• Dataset section
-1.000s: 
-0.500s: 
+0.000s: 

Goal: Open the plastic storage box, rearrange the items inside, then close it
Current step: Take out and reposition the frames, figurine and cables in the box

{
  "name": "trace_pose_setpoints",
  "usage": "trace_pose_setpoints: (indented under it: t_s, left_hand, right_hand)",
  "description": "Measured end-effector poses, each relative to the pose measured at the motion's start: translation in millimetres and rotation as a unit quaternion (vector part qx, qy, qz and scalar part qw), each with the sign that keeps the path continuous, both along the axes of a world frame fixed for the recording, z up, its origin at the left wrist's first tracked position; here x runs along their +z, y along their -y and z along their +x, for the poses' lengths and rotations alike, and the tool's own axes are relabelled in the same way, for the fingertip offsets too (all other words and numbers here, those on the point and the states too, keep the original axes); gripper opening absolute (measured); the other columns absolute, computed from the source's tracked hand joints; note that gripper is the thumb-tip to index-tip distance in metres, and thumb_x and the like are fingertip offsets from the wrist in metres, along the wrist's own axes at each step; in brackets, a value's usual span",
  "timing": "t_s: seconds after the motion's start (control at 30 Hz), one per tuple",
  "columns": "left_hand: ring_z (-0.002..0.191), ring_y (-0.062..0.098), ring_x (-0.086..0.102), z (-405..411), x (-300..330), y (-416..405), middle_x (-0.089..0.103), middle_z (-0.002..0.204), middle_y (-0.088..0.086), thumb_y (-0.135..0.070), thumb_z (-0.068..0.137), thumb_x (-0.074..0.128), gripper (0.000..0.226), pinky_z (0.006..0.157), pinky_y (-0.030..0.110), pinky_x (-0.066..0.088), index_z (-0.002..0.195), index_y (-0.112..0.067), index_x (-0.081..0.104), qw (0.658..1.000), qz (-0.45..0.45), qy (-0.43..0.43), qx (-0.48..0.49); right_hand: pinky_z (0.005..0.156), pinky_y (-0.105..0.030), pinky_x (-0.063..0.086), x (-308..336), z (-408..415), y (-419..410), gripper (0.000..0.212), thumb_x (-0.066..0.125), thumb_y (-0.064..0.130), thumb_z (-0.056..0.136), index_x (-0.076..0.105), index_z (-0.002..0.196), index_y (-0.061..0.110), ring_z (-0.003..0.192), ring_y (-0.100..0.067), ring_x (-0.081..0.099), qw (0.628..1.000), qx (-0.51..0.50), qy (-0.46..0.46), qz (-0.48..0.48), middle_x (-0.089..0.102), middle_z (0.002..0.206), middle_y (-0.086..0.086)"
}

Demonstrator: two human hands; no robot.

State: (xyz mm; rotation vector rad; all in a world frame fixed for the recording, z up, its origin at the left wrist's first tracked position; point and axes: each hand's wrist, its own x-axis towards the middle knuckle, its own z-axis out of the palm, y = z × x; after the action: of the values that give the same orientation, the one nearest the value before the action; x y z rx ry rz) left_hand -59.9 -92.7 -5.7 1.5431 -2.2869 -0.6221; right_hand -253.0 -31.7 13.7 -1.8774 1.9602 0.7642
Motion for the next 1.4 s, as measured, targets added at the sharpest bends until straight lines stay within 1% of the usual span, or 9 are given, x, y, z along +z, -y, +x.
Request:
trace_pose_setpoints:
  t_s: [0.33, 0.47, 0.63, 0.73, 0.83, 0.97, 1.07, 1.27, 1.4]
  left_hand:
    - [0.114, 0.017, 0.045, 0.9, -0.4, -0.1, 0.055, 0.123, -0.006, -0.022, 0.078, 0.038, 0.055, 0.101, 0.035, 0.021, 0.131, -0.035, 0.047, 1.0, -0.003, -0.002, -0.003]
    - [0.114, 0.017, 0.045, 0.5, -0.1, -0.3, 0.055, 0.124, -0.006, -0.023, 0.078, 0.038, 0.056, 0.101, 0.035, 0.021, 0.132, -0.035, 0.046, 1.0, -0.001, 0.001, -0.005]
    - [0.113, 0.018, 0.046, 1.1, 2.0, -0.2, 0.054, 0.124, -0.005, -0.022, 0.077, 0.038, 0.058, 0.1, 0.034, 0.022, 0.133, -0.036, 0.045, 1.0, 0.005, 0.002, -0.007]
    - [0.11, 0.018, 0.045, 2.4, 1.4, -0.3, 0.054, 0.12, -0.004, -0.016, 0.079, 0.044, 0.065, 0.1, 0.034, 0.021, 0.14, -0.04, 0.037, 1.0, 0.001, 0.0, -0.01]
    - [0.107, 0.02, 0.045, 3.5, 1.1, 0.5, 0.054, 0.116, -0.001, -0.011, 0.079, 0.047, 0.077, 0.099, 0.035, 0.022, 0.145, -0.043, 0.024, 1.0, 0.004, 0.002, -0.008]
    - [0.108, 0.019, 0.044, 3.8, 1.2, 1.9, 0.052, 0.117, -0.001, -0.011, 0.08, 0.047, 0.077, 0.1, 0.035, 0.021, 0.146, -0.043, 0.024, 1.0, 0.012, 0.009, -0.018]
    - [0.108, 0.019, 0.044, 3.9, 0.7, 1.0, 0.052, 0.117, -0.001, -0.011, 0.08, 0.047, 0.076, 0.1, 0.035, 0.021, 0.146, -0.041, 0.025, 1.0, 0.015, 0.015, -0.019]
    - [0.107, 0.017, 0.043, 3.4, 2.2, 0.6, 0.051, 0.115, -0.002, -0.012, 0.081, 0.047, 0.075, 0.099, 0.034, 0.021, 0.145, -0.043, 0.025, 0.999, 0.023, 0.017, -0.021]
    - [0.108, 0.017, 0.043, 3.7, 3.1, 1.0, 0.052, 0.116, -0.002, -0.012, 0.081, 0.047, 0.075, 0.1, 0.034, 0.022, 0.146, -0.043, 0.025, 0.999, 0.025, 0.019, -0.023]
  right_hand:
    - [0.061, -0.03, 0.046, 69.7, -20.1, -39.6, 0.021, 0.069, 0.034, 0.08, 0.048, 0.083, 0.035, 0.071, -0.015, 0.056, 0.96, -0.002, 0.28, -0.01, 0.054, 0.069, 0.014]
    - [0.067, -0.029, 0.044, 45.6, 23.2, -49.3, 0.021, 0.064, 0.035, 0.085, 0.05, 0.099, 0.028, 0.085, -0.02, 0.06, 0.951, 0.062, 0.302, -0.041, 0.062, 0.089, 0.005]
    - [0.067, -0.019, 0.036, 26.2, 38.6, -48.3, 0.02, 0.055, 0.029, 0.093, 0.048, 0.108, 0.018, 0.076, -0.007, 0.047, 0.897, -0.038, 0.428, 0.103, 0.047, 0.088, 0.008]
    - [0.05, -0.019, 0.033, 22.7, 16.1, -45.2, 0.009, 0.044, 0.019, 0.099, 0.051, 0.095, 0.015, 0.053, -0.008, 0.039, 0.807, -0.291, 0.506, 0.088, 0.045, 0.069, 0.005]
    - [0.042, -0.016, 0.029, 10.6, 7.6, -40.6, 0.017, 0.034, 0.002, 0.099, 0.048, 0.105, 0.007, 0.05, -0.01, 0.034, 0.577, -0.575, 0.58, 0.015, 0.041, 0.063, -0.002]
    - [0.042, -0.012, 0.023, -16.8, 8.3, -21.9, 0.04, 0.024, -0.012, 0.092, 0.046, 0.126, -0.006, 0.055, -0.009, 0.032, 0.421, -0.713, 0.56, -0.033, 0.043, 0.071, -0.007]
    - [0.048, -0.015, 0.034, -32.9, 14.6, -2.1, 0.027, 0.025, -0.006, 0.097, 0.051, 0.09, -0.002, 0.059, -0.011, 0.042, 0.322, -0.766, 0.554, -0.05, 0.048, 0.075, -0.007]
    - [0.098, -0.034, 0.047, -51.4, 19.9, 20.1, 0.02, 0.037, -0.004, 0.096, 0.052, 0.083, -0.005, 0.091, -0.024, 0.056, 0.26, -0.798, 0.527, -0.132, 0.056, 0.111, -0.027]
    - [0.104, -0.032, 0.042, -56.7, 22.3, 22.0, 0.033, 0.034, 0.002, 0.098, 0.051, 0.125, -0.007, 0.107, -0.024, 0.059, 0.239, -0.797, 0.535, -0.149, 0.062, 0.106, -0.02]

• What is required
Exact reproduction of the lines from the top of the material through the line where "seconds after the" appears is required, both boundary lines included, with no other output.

• Answer to this problem
-1.000s: 
-0.500s: 
+0.000s: 

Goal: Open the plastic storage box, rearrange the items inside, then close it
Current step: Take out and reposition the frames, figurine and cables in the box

{
  "name": "trace_pose_setpoints",
  "usage": "trace_pose_setpoints: (indented under it: t_s, left_hand, right_hand)",
  "description": "Measured end-effector poses, each relative to the pose measured at the motion's start: translation in millimetres and rotation as a unit quaternion (vector part qx, qy, qz and scalar part qw), each with the sign that keeps the path continuous, both along the axes of a world frame fixed for the recording, z up, its origin at the left wrist's first tracked position; here x runs along their +z, y along their -y and z along their +x, for the poses' lengths and rotations alike, and the tool's own axes are relabelled in the same way, for the fingertip offsets too (all other words and numbers here, those on the point and the states too, keep the original axes); gripper opening absolute (measured); the other columns absolute, computed from the source's tracked hand joints; note that gripper is the thumb-tip to index-tip distance in metres, and thumb_x and the like are fingertip offsets from the wrist in metres, along the wrist's own axes at each step; in brackets, a value's usual span",
  "timing": "t_s: seconds after the motion's start (control at 30 Hz), one per tuple",

The output is finished and nothing more is needed.